This Week’s Foolishness in Military Justice
In military justice Bizarroland, Rep Duncan Hunter intentionally commits "reverse UCI."
In this week’s episode of backwards military justice practice, Representative Duncan Hunter Jr., has continued his pattern of interfering with the administration of justice in the court-martial case of accused war criminal US Navy SEAL Chief Petty Officer Eddie Gallagher. If being a federally-indicted vaping Congressman weren’t enough to solidify his place on the list of most clueless and corrupt in Congress, Hunter has set about to sabotage the government’s case against a sailor charged with some relatively heinous crimes. Hunter would be well advised to leave this alone and stop prejudicing the government’s case, for the same reason the Uniform Code of Military Justice and the military courts require commanders to keep their hands off pending cases to the detriment of an accused (“defendant” in civilian legal parlance).

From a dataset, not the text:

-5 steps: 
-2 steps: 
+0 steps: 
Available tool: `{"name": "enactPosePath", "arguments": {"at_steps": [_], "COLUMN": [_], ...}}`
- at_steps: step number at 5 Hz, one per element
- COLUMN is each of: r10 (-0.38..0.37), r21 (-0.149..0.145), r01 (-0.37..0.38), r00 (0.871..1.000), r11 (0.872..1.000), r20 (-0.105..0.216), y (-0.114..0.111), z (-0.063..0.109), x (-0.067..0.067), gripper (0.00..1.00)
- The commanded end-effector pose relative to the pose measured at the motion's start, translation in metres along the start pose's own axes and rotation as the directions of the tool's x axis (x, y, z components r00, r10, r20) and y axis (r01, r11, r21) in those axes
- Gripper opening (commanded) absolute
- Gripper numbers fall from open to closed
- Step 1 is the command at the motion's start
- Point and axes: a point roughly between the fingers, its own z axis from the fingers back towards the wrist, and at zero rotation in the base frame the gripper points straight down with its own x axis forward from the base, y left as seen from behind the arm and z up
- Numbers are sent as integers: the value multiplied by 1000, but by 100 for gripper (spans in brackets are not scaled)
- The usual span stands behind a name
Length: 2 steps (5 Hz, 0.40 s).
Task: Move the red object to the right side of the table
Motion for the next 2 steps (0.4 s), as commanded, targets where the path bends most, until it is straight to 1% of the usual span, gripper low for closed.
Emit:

Gallagher is charged with killing an injured ISIS fighter in Iraq in 2017, then engaging in a movie-script worthy pattern of witness intimidation and obstruction of justice. Despite the military judge’s specific findings in a January ruling that Gallagher engaged in a pattern of witness intimidation and threats to kill anyone who reported his alleged crimes, which led to Gallagher’s pretrial confinement (denial of bail) in the Miramar brig, President Trump intervened personally and directed, via some unknown medium — no Presidential memorandum has been disclosed, so it may have been a verbal order — to lower Chief Gallagher’s pretrial restraint to ordinary pretrial restriction — i.e. not confinement, but specific conditions placed by military authority — the Naval Special Warfare Group Commodore — on his freedom of movement and activity. Gallagher’s lawyers, predictably, are coloring the pretrial restriction as defiant of the President’s orders, which is difficult to ascertain given the President’s orders were not obviously written down.
There is a concept in military justice called Unlawful Command Influence which prevents senior officers, usually commanders, from taking actions to influence the outcome of courts-martial. The most frequent form is public statements by commanders regarding the guilt or innocence of a military accused, which either actually or apparently are calculated or intended, or have the actual or apparent effect of, influencing court-martial panel members (the “jury”, in civilian legal parlance). UCI, and the courts’ regulation of it, are related to due process rights and the right to a fair trial by a neutral and impartial magistrate or panel.
UCI is a fairly straightforward concept — a commander must not get wed to the idea of a conviction in any particular case such that his actions actually or apparently place a thumb on the scale on the side of the government. Rather, commanders properly exercising their authority act in a quasi-judicial, neutral role in referring the case for trial, selecting panel members (jury members), and taking action on production of witnesses, etc. UCI usually is committed by commanders, but occasionally can be committed by staff officers acting with the commander’s express or implied imprimatur. And in one recent, particularly egregious case, U.S. v. Barry, a 3-star service JAG was found to have committed actual unlawful command influence in a court-martial case when he was a 2-star, a fact pattern which, if there were any justice at all, should have seen him retire as a one-star. UCI, to this author, is particularly offensive because most courts-martial find the full weight of the government, with all its resources, stacked against a junior enlisted member and a relatively inexperienced military lawyer defending him. Even with this disproportionate advantage, many commanders, like the JAG in the Barry case, feel the need to stack the deck in favor of the government even more. People who believe in due process know better than this.
Which brings us back to the crazed conduct of Representative Duncan Hunter, Jr. Hunter has embarked on a one man Congressional question to shape the case against Chief Gallagher to the government’s disadvantage. In so doing, he is committing the mirror image of the UCI usually seen in military cases, in that he is disadvantaging the government’s ability to present its case without passion or prejudice. Hunter has made disingenuous statements, recasting the alleged murder of an injured fighter with a knife as he lay helpless on the ground with “compassionate combat” when in fact, such conduct, if proven would constitute a breach of the law of war and murder. Hunter recently asked “for this whole case to be dropped. It’s time we stop persecuting our warriors who go overseas and do what we ask them to do. Maybe if we persecuted them less, we wouldn’t be in Afghanistan 18 years later, still with no end in sight.” Yes, Congressman, it’s the persecution of alleged war criminals that’s at fault, not the absence of coherent strategy, the unreliability of Afghan military and political partners, own-goals like the Kunduz CIVCAS strike, and the diversion of resources from Afghanistan to Iraq to fight a needless war in 2003.
Hunter isn’t alone in his crusade to interfere with the legal process; 39 other Congressmen have weighed in on the issue as well.